Monday, August 5, 2013 2 Comments
“Too many people don’t care what happens
so long as it doesn’t happen to them.”
~ William Howard Taft
“Always do right; this will gratify some people
and astonish the rest.”
~ Mark Twain
Throwing down the Gauntlet:
a challenge to ADD professionals
by Madelyn Griffith-Haynie, CTP, CMC, ACT, MCC, SCAC
Brain-based Coaches for Brain-based Symptoms
As we learned in an earlier article in this series, TBI Part I, neuropsychological impairments caused by brain injury may be characterized in terms of three functional systems, foundational in the Challenges of ADD Spectrum dysregulations as well as those of the community of those who have experienced Traumatic Brain Injuries of various sorts.
(1) intellect, which is the information-handling aspect of behavior;
(2) emotionality, which concerns feelings and motivations; and
(3) control, which has to do with how behavior is expressed.
Source: Neuropsychological Assessment, 3nd Ed., 1995, by Muriel D. Lezak
Remember also that, according to the
Brain Wellness and BioFeedback Center of Washington, D.C.
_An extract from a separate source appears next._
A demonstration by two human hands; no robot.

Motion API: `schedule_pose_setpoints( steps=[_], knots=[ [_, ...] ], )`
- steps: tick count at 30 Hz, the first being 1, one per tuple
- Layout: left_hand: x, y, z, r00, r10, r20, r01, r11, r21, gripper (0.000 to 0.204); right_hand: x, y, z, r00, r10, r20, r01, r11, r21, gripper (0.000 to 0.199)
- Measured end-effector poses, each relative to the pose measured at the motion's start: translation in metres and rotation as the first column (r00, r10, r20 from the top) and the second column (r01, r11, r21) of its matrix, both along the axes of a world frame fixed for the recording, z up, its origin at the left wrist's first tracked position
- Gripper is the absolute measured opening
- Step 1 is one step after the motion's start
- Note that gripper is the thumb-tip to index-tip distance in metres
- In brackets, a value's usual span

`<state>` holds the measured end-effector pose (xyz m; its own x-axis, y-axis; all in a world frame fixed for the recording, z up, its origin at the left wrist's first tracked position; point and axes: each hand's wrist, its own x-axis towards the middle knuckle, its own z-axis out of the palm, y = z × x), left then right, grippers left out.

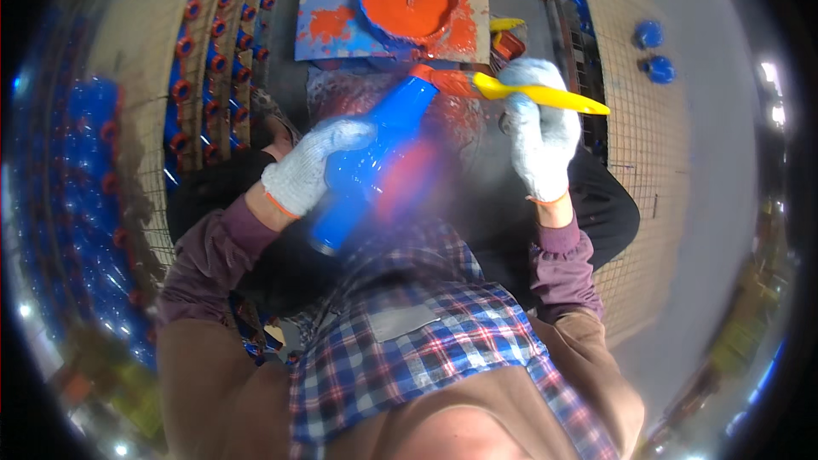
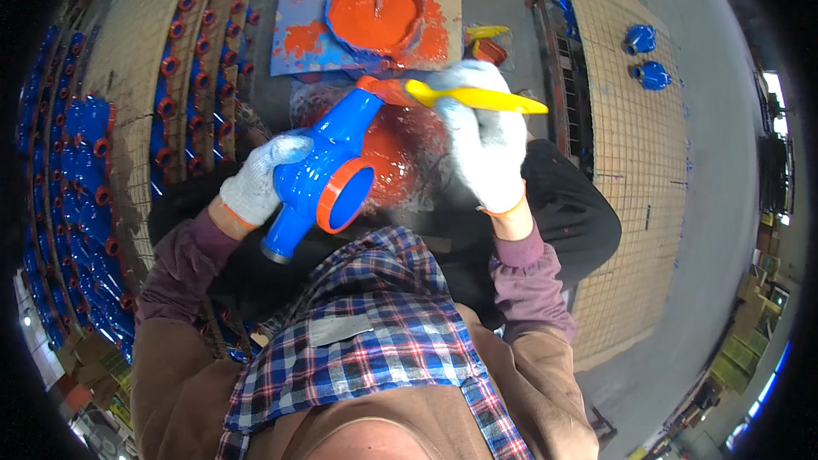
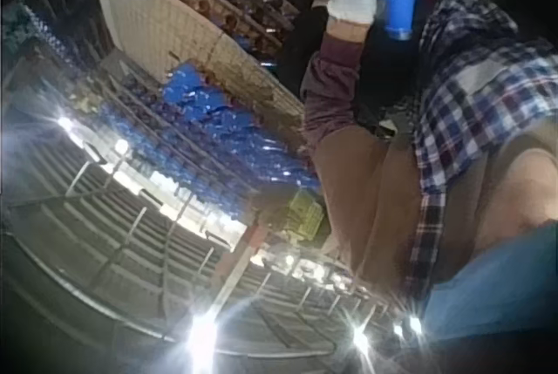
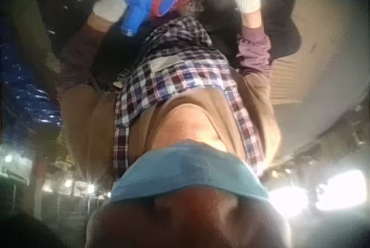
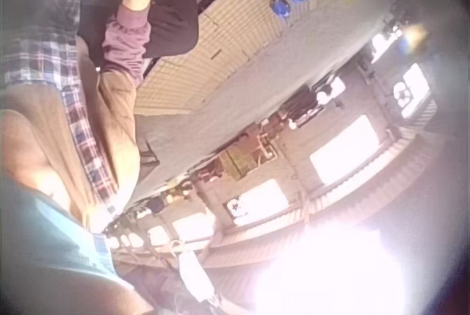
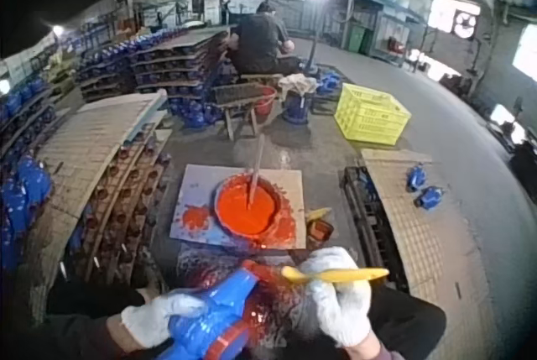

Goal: Painting blue industrial parts with orange paint using a brush and spray can, then arranging them on a pallet.

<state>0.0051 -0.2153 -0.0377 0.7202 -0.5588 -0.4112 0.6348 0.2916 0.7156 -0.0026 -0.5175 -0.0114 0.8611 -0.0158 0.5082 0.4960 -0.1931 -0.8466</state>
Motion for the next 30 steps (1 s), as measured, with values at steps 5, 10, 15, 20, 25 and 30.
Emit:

there is substantial overlap in the symptoms that are diagnostic
for both MTBI* and ADD.
“Overlap” commonly includes trouble with some or all of the following:
- distraction hypersensitivity
- short-term memory
– and occasionally –
- impaired social skills, and
- mood swings
These observations are supported by quantitative data from brain imaging studies with children and adults diagnosed with ADD/ADHD. Single photon emission computed tomography [SPECT] and positron emission tomography [PET] scan studies show decreased metabolism in many areas of the brain that are involved in various cognitive processes including attentional, inhibitory, and decision making behaviors.
*MTB - “Mild Traumatic Brain Injury,” a term that has fallen into disfavor because there is nothing mild about it’s cognitive after-effects. Research has shown that even a “mild” case of TBI can result in long-lasting neurological issues that include slowing of cognitive processes, confusion, chronic headache, post traumatic stress disorder and depression.